## Exercise brief
Leaving every picture out, please return exactly the lines from the top of the material below through the line with "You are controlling", both included.

* * * *

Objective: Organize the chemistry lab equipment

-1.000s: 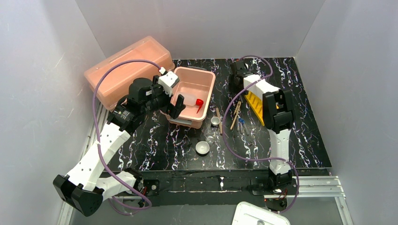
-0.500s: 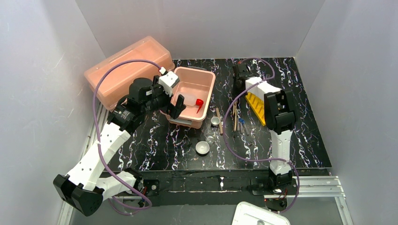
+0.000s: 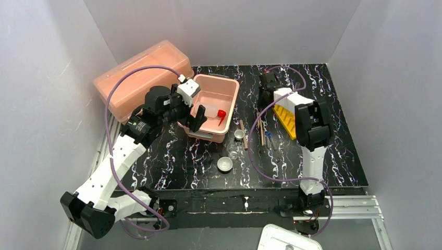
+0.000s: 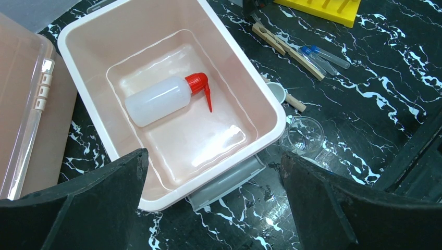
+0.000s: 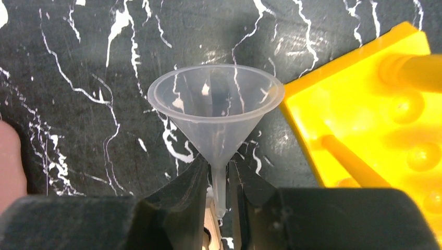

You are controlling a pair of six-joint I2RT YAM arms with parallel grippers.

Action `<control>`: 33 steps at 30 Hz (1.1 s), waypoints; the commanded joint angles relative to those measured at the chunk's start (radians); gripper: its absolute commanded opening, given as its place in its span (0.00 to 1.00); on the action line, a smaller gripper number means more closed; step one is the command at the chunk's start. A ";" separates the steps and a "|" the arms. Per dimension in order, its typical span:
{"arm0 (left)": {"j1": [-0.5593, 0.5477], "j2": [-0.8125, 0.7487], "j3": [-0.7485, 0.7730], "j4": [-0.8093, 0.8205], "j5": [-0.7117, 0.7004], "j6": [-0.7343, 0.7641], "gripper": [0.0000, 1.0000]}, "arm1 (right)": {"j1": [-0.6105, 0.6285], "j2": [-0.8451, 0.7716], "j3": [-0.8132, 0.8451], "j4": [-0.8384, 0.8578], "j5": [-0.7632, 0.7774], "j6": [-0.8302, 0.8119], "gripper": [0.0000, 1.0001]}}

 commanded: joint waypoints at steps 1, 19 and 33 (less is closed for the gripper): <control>0.005 -0.016 0.033 0.001 0.014 0.005 0.98 | 0.018 -0.094 -0.031 -0.019 -0.038 0.000 0.01; 0.054 -0.091 0.020 -0.022 -0.019 -0.034 0.98 | 0.196 -0.501 -0.090 -0.079 -0.006 -0.078 0.01; 0.080 -0.160 0.003 -0.054 -0.035 -0.046 0.98 | 0.376 -0.275 0.206 -0.119 -0.139 -0.027 0.01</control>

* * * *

## Solution for this problem
Objective: Organize the chemistry lab equipment

-1.000s: 
-0.500s: 
+0.000s: 
+0.000s: 
+0.000s: 

You are controlling a pair of six-joint I2RT YAM arms with parallel grippers.

This completes the response.